Manuel Álvarez-Beigbeder Pérez (born 21 February 1932), better known as Manuel Alejandro, is a Spanish composer of Latin love songs, which are better known as ballads. He has written, composed, and arranged songs for the likes of Luis Miguel, Plácido Domingo, Nino Bravo, Julio Iglesias, Raphael, Hernaldo Zúñiga, José José, José Luis Rodríguez, Emmanuel, Enrique Guzmán, Isabel Pantoja, Rocío Jurado, Rudy Marquez, and Jeanette, among many others.

== Biography ==
Manuel Alejandro was born in 1932 in Jerez de la Frontera-Cádiz. He is the son of one of Spain's most renowned contemporary symphonists, Germán Álvarez Beigbeder. It was his father, an accomplished musician, professor, and composer, who inspired Manuel Alejandro to pursue music and become a composer.

== Musical career ==

=== Hits of the 60s ===
He started writing songs for Spanish singer Raphael during the 1960s. Many of those songs are now considered classics. The list includes such hits as:

- "Yo Soy Aquél"
- "Primavera en Otoño"
- "Desde Aquel Día"
- "Cuando Tu No Estas"
- "Cierro Mis Ojos"
- "Hablemos Del Amor"
- "Amor Mio"
- "Digan Lo Que Digan"
- "Estar Enamorado"
- "Como Yo Te Amo"

=== Hits of the 1970s and '80s ===

He continued writing a few songs during the 1970s, but reached his peak in the early 1980s with the release of consecutive albums with songs performed by different international artists. A whole generation grew up listening to songs written by him, although not many knew he was the man behind those hits.

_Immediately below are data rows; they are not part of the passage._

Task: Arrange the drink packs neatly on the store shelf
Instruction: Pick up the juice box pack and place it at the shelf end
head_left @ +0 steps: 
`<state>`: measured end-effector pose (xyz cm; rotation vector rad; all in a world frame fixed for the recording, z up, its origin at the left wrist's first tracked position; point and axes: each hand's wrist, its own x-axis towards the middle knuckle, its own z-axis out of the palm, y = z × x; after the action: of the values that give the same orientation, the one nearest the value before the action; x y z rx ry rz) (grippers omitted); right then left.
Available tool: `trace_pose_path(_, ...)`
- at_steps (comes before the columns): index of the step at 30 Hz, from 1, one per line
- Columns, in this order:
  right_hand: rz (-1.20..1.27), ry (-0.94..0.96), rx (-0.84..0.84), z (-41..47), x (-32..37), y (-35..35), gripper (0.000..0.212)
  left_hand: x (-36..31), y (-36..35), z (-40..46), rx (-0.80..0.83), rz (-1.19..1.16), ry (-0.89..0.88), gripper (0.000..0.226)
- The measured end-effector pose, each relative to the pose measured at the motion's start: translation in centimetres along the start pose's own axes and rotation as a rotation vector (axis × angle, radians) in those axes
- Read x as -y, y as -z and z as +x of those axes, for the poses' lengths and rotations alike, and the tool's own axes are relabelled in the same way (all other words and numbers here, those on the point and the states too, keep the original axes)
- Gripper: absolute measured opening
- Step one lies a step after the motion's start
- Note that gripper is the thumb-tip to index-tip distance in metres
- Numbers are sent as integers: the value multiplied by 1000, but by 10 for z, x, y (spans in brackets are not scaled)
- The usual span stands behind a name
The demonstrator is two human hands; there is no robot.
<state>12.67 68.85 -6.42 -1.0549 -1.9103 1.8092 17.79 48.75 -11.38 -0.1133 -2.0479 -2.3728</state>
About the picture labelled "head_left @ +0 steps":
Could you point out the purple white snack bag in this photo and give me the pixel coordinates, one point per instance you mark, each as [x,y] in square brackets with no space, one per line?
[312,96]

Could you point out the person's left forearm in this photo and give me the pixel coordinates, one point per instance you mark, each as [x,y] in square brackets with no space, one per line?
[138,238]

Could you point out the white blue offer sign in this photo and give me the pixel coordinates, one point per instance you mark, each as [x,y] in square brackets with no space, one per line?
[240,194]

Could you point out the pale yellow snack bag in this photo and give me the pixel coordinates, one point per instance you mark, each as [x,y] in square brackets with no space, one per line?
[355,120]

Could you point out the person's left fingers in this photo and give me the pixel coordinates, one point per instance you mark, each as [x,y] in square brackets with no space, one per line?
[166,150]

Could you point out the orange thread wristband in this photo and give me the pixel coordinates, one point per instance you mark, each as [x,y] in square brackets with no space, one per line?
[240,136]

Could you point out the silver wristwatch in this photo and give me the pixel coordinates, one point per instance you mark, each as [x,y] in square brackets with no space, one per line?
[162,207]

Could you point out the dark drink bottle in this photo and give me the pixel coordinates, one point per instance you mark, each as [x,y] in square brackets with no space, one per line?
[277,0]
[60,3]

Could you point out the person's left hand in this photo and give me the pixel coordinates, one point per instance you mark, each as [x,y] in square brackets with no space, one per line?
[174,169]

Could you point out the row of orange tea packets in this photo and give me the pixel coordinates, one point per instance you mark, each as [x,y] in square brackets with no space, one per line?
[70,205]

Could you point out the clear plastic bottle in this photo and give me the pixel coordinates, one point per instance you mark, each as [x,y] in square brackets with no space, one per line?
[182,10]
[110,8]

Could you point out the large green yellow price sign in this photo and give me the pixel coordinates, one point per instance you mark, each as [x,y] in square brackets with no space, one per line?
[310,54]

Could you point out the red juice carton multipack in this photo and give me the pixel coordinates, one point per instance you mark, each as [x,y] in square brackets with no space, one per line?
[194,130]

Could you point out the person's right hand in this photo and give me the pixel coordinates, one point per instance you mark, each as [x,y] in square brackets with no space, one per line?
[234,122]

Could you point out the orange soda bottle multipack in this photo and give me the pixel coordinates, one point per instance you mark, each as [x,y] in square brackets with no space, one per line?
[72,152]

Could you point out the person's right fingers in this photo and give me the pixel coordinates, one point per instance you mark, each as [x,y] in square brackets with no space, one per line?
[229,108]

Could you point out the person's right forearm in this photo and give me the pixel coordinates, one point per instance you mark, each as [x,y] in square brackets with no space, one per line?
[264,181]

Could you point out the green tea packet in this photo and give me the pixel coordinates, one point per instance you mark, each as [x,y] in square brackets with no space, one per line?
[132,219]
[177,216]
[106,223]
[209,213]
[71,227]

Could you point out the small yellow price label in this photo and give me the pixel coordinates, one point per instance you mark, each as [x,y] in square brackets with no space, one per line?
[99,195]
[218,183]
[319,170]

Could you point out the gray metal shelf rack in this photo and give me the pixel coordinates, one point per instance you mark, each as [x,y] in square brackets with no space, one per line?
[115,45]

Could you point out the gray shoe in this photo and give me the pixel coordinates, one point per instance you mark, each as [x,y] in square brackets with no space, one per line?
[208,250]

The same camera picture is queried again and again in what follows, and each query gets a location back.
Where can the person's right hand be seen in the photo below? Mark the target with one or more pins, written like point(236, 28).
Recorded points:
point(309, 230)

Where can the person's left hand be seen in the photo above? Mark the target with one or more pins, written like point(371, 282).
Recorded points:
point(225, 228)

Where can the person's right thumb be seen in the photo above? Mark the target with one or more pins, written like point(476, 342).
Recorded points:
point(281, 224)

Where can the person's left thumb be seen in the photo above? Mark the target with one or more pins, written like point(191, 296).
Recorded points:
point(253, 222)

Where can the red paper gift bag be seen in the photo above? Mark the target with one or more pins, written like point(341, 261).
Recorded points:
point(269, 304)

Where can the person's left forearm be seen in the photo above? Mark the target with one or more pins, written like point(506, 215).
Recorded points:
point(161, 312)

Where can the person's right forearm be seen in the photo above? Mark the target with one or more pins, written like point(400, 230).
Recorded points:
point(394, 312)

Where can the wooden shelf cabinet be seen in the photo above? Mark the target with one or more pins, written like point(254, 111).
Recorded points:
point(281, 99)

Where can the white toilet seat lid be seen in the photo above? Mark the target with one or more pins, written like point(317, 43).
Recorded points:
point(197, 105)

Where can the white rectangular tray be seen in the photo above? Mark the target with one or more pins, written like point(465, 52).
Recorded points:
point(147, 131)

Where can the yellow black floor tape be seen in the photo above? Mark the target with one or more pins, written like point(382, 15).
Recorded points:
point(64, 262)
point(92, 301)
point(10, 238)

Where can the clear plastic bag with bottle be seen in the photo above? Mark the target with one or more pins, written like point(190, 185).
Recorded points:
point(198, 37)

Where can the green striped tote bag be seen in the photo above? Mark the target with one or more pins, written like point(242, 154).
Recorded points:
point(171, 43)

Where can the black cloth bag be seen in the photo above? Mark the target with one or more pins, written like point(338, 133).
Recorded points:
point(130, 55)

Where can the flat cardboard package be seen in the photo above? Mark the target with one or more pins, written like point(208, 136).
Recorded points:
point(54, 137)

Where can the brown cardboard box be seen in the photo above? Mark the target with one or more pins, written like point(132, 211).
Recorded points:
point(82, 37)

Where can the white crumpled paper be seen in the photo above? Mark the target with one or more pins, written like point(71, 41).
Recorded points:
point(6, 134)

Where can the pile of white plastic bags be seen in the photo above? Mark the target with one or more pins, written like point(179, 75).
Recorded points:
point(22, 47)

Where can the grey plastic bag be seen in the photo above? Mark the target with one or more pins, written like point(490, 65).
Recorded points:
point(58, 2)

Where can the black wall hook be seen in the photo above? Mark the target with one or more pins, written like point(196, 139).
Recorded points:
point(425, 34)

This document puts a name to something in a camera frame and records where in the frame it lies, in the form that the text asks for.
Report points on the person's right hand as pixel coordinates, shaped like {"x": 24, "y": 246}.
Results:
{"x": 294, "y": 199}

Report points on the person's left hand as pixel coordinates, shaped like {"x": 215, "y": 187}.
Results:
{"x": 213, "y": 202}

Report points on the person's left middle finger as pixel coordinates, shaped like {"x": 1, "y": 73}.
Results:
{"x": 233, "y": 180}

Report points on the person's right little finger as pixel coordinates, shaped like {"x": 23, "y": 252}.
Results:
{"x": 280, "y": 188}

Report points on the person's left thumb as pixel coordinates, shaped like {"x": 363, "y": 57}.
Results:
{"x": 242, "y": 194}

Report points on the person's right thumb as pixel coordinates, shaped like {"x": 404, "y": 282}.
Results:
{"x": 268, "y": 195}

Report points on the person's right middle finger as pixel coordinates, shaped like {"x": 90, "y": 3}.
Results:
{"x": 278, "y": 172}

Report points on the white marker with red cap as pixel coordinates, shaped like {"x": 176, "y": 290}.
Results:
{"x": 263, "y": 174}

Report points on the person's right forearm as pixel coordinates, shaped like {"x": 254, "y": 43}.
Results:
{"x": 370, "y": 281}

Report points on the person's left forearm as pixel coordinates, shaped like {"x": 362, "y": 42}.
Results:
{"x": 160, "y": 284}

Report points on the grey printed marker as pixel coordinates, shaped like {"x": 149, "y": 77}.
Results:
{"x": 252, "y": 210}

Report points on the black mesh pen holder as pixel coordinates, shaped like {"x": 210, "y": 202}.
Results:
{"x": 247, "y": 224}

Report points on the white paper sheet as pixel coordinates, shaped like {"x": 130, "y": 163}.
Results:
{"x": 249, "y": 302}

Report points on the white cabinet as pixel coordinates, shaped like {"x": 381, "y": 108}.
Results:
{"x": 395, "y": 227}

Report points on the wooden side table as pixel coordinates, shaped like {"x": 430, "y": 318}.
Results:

His repertoire of more than 500 songs includes:

- "Chabuca Limeña" by Raphael (tribute to Peruvian singer Chabuca Granda)
- "En Carne Viva", by Raphael
- "Que Sabe Nadie", by Raphael
- "Enamorado De La Vida", by Raphael
- "Provocación", by Raphael
- "Andando de tu Mano", by Enrique Guzmán & Hilda Aguirre
- "Lo Dudo", by José José
- "He Renunciado A Ti", by José José
- "Amar Y Querer", by José José
- "Lagrimas" by José José
- "Procuro Olvidarte", by Hernaldo Zúñiga
- "Insoportablemente Bella", by Emmanuel
- "Ven Con El Alma Desnuda", by Emmanuel
- "Este Amor Es Un Sueño De Locos", by José Luis Rodríguez "El Puma"
- "Dueño De Nada", by José Luis Rodríguez "El Puma"
- "Voy a Perder la Cabeza Por tu Amor", by José Luis Rodríguez "El Puma"
- "Todo Se Derrumbó", by Emmanuel
- "Quiero Dormir Cansado", by Emmanuel
- "Pobre Diablo", by Emmanuel
- "Soy Rebelde", by Jeanette & Iris Chacón
- "Corazón de poeta", by Jeanette
- "Frente a frente", by Jeanette
- "Ese Hombre", by Rocío Jurado
- "Señora", by Rocío Jurado
- "Lo Siento Mi Amor", by Rocío Jurado
- "Ayúdame A Pasar La Noche", by Angélica María
- "Manuela", by Julio Iglesias
- "Un Hombre Solo" by Julio Iglesias
- "Lo Mejor de Tu Vida" by Julio Iglesias

=== Hits of the 00s ===

- "Al Que Me Siga", by Luis Miguel
- "Si Te Perdiera", by Luis Miguel
- "Si Tú Te Atreves", by Luis Miguel
- "Te Desean", by Luis Miguel

== Personal life ==
He has seven children: Javier, Carlos and Patricia with his first wife and Sandra, Beatriz, Marian and Viviana with his second wife.

He is married to Composer Ana Magdalena.